WORK REQUIRED: Each record should reappear exactly in your answer, minus any picture.

━━ DATA EXTRACT

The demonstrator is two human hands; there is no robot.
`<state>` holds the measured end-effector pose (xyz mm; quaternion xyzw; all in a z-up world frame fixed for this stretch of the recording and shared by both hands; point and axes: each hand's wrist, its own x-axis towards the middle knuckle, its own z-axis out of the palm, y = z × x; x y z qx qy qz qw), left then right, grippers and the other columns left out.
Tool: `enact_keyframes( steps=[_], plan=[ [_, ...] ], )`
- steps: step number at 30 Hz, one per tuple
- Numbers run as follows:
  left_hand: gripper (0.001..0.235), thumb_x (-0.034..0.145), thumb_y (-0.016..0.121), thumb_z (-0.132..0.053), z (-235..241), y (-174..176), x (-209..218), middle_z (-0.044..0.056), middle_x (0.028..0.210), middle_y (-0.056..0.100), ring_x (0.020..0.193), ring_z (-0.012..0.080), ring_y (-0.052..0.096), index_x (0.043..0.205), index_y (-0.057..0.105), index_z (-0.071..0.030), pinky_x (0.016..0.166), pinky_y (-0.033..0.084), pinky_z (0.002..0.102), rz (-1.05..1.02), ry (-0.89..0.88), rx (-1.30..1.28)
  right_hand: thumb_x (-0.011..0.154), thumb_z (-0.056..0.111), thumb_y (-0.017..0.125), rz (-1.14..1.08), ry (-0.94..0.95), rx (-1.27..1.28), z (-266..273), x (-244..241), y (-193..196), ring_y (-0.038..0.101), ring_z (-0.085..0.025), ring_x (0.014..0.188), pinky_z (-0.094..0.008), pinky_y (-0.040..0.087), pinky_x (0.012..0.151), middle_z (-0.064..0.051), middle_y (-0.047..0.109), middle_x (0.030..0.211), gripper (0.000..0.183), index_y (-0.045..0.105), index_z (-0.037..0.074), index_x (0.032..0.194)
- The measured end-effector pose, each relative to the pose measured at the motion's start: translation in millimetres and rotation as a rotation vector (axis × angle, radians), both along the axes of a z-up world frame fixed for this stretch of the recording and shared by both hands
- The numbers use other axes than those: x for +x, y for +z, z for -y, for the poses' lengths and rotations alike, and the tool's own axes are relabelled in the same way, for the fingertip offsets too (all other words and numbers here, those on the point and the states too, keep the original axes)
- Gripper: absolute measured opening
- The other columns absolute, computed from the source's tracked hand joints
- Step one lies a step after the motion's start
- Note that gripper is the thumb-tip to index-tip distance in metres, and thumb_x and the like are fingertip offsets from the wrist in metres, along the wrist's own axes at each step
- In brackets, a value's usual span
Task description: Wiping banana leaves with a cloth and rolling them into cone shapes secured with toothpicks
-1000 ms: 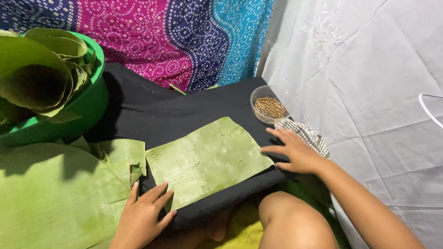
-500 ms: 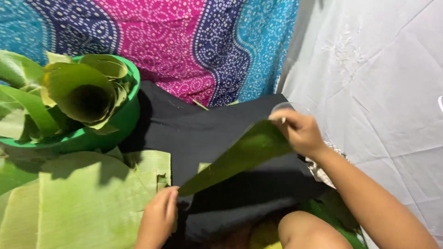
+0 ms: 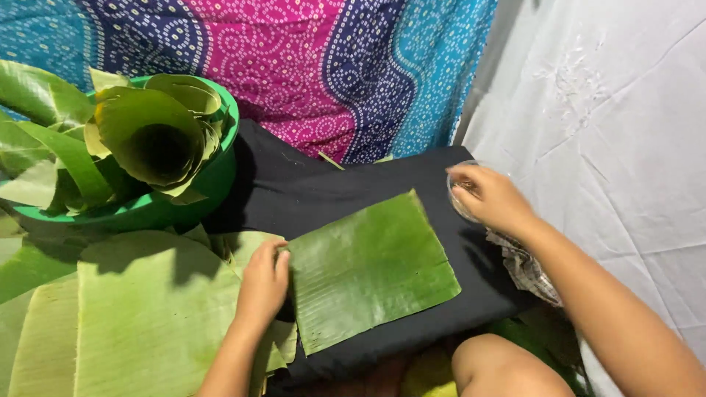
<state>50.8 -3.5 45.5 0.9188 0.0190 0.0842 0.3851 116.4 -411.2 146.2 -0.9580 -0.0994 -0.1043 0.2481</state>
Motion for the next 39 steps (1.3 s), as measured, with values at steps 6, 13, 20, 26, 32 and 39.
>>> enact_keyframes(
  steps=[6,13,20,26,32,39],
  plan=[
    [0.056,0.072,0.076,-0.056,-18.4,-21.0,-28.2,0.002,0.155,0.045,0.153,0.0262,0.028,0.113,0.072,-0.017,0.124,0.005,0.067,0.117,-0.280,0.657,0.076,0.053,0.077,-0.492,-0.275,-0.702,100.3,-42.9,-66.2,0.067,-0.028,0.113,-0.042,0.060,0.093,-0.008,0.057,0.132,0.082,0.042,0.041,0.150],
    [0.084,0.069,0.073,-0.074,-29.3,-28.5,-34.2,-0.001,0.154,0.046,0.156,0.0230,0.021,0.136,0.061,-0.024,0.125,-0.005,0.068,-0.086,-0.300,0.708,0.075,0.003,0.059,-0.257,-0.250,-0.325,121.7,-55.7,-102.0,0.072,-0.031,0.087,-0.040,0.059,0.084,-0.013,0.075,0.099,0.044,0.075,0.012,0.115],
    [0.086,0.067,0.071,-0.079,-28.8,-30.1,-37.1,-0.007,0.153,0.048,0.155,0.0198,0.021,0.133,0.064,-0.025,0.126,-0.005,0.066,-0.037,-0.298,0.698,0.080,0.023,0.073,-0.519,-0.336,-0.657,105.9,-52.0,-90.8,0.071,-0.033,0.110,-0.044,0.061,0.094,-0.013,0.058,0.137,0.086,0.036,0.046,0.154],
    [0.093,0.062,0.078,-0.078,-27.4,-21.4,-34.9,-0.008,0.155,0.044,0.156,0.0193,0.017,0.136,0.061,-0.024,0.126,-0.007,0.066,-0.127,-0.310,0.662,0.075,0.014,0.071,-0.463,-0.282,-0.610,125.1,-38.7,-74.5,0.075,-0.028,0.095,-0.039,0.061,0.086,-0.007,0.075,0.112,0.073,0.058,0.041,0.141],
    [0.095,0.057,0.087,-0.073,-25.4,-17.5,-28.6,-0.007,0.152,0.048,0.156,0.0194,0.019,0.131,0.062,-0.018,0.126,-0.005,0.066,-0.133,-0.296,0.595,0.076,0.015,0.066,-0.311,-0.336,0.118,14.1,-68.3,-3.3,0.063,-0.022,0.061,-0.032,0.048,0.056,-0.010,0.078,0.090,0.049,0.074,0.016,0.124],
    [0.078,0.060,0.077,-0.030,-27.4,-31.9,-23.2,-0.001,0.146,0.055,0.156,0.0201,0.022,0.134,0.058,-0.015,0.127,-0.008,0.069,-0.109,-0.276,0.657,0.090,0.037,0.063,-0.019,0.373,0.004,-235.8,-69.0,-113.6,0.045,-0.046,0.127,-0.055,0.040,0.102,-0.031,0.042,0.145,0.063,0.057,0.003,0.142]
  ],
)
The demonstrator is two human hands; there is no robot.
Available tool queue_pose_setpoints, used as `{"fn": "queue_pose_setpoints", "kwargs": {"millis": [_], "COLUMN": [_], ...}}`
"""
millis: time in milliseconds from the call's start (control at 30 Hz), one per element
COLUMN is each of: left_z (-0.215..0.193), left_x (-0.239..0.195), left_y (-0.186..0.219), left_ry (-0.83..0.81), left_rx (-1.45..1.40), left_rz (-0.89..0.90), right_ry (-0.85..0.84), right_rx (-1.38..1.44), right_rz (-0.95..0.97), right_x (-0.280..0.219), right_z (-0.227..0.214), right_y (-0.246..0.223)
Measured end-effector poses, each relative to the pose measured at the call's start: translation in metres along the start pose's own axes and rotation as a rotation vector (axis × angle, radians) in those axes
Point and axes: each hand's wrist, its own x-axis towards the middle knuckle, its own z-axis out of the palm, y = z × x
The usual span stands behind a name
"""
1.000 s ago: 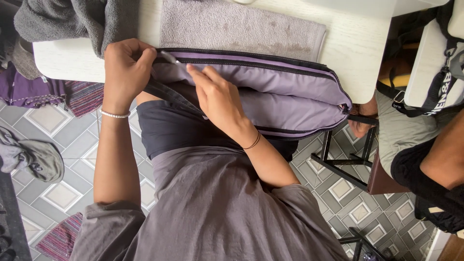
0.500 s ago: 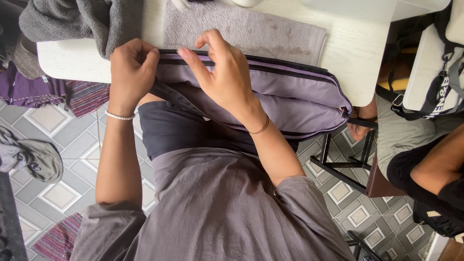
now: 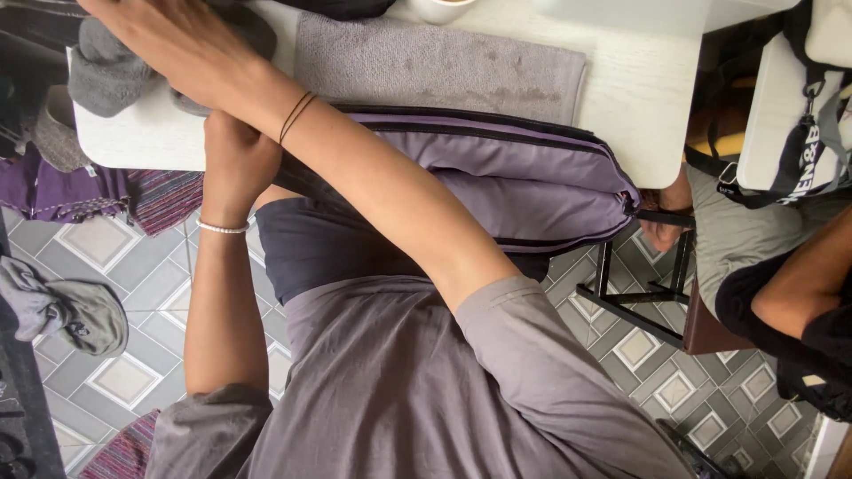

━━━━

RESULT OF THIS EXERCISE:
The demonstrator is two human hands; there is no robot.
`<state>` holds the measured end-effector pose (xyz mm; quaternion xyzw; all in a z-up world frame fixed for this stretch of the recording and shared by both hands; point and axes: each hand's wrist, its own x-axis towards the middle knuckle, its own z-axis out of the palm, y = z × x; x y z qx qy qz qw), left then right, grippers and the other columns left out.
Tool: `enact_keyframes( steps=[_], plan=[ [_, ...] ], )`
- steps: step number at 30 Hz, one per tuple
- Numbers run as follows:
  left_hand: gripper (0.001..0.235), thumb_x (-0.034..0.145), thumb_y (-0.016..0.121), thumb_z (-0.132..0.053), z (-235..241), y (-174..176), x (-209..218), middle_z (-0.044..0.056), middle_x (0.028..0.210), middle_y (-0.056..0.100), ring_x (0.020..0.193), ring_z (-0.012..0.080), ring_y (-0.052..0.096), index_x (0.043..0.205), index_y (-0.057..0.105), index_z (-0.071..0.030), pinky_x (0.016..0.166), pinky_y (-0.033..0.084), pinky_z (0.002..0.102), rz (-1.05..1.02), ry (-0.89..0.88), rx (-1.30..1.28)
  right_hand: thumb_x (-0.011..0.154), thumb_z (-0.056..0.111), thumb_y (-0.017..0.125), rz (-1.14..1.08), ry (-0.94..0.95), rx (-1.27..1.28), z (-266..273), x (-244..241), y (-193..196), ring_y (-0.038..0.101), ring_z (-0.085..0.025), ring_x (0.014..0.188), pinky_z (-0.094..0.008), pinky_y (-0.040..0.087), pinky_x (0.012..0.151), middle_z (-0.064..0.051), middle_y (-0.047..0.109), middle_x (0.030..0.211), gripper (0.000..0.183), index_y (-0.045..0.105), index_z (-0.037..0.074), index_x (0.032..0.194)
- The measured end-effector pose, each relative to the pose measured at the motion's start: translation in millimetres and rotation as a rotation vector (axis × angle, radians), both along the axes of a z-up world frame fixed for this stretch of the recording and shared by both hands
- The numbers use other axes than those: x for +x, y for +z, z for -y, for the poses' lengths and rotations alike, and the tool's own axes are relabelled in the same way, for the fingertip offsets too (all other words and numbers here, those on the point and the states too, keep the original axes)
- Gripper: absolute measured opening
- The other columns absolute, computed from the source's tracked hand joints
- Step one lies a step after the motion's start
- Note that gripper is the thumb-tip to index-tip distance in metres, and thumb_x and the like are fingertip offsets from the wrist in metres, along the wrist's own axes at each step
- In brackets, a value's usual span
Task description: Wiping banana leaves with a cloth and rolling them into cone shapes secured with toothpicks
-1000 ms: 
-500 ms: 
+0 ms: 
<state>50.8 -3.5 45.5 0.9188 0.0190 0.0842 0.3851 116.4 -411.2 146.2 -0.9580 -0.0994 -0.1043 0.2481</state>
Motion for the next 39 steps (1.3 s), as measured, with values at steps 6, 13, 20, 26, 32 and 39.
>>> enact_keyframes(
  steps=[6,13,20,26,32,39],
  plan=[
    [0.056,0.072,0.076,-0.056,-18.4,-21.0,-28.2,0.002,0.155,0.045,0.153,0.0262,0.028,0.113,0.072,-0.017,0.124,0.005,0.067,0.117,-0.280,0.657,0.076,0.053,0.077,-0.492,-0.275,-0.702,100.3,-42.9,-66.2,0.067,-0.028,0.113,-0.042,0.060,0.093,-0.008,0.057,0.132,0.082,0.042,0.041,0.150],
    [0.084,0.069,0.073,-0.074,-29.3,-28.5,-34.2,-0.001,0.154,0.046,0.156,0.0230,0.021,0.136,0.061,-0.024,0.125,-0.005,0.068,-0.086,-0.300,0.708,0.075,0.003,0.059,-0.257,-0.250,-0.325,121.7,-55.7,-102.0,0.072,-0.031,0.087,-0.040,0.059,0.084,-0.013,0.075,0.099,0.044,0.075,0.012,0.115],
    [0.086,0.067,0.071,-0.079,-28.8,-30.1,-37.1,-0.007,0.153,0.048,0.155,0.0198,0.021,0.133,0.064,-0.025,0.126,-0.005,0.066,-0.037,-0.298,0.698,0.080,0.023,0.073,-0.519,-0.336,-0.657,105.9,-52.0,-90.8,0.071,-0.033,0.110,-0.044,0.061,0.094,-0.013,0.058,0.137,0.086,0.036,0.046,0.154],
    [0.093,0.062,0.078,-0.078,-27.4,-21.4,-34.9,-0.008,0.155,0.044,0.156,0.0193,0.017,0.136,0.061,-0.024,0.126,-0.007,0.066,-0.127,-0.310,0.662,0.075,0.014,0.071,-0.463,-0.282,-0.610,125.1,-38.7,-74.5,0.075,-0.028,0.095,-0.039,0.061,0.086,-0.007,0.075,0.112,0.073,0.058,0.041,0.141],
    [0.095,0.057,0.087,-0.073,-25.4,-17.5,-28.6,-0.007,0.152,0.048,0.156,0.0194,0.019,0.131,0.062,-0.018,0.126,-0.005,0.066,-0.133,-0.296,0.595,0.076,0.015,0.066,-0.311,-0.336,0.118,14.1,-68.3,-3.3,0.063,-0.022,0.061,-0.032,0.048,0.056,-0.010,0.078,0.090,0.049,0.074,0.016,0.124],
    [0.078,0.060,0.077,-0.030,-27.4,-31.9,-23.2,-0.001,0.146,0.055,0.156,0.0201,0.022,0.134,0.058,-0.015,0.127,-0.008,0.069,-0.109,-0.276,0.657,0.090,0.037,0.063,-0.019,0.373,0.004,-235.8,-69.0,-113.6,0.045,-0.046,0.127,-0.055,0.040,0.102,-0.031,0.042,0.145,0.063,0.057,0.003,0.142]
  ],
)
The demonstrator is two human hands; there is no robot.
Available tool queue_pose_setpoints, used as `{"fn": "queue_pose_setpoints", "kwargs": {"millis": [_], "COLUMN": [_], ...}}`
"""
millis: time in milliseconds from the call's start (control at 30 Hz), one per element
COLUMN is each of: left_z (-0.215..0.193), left_x (-0.239..0.195), left_y (-0.186..0.219), left_ry (-0.83..0.81), left_rx (-1.45..1.40), left_rz (-0.89..0.90), right_ry (-0.85..0.84), right_rx (-1.38..1.44), right_rz (-0.95..0.97), right_x (-0.280..0.219), right_z (-0.227..0.214), right_y (-0.246..0.223)
Measured end-effector poses, each relative to the pose measured at the call's start: translation in metres along the start pose's own axes and rotation as a rotation vector (axis × angle, radians) in those axes
Point and axes: each hand's wrist, its own x-axis towards the middle knuckle, its own z-axis out of the palm, y = z × x
The usual span stands behind a name
"""
1.000 s ago: 
0.500 s ago: 
now: 

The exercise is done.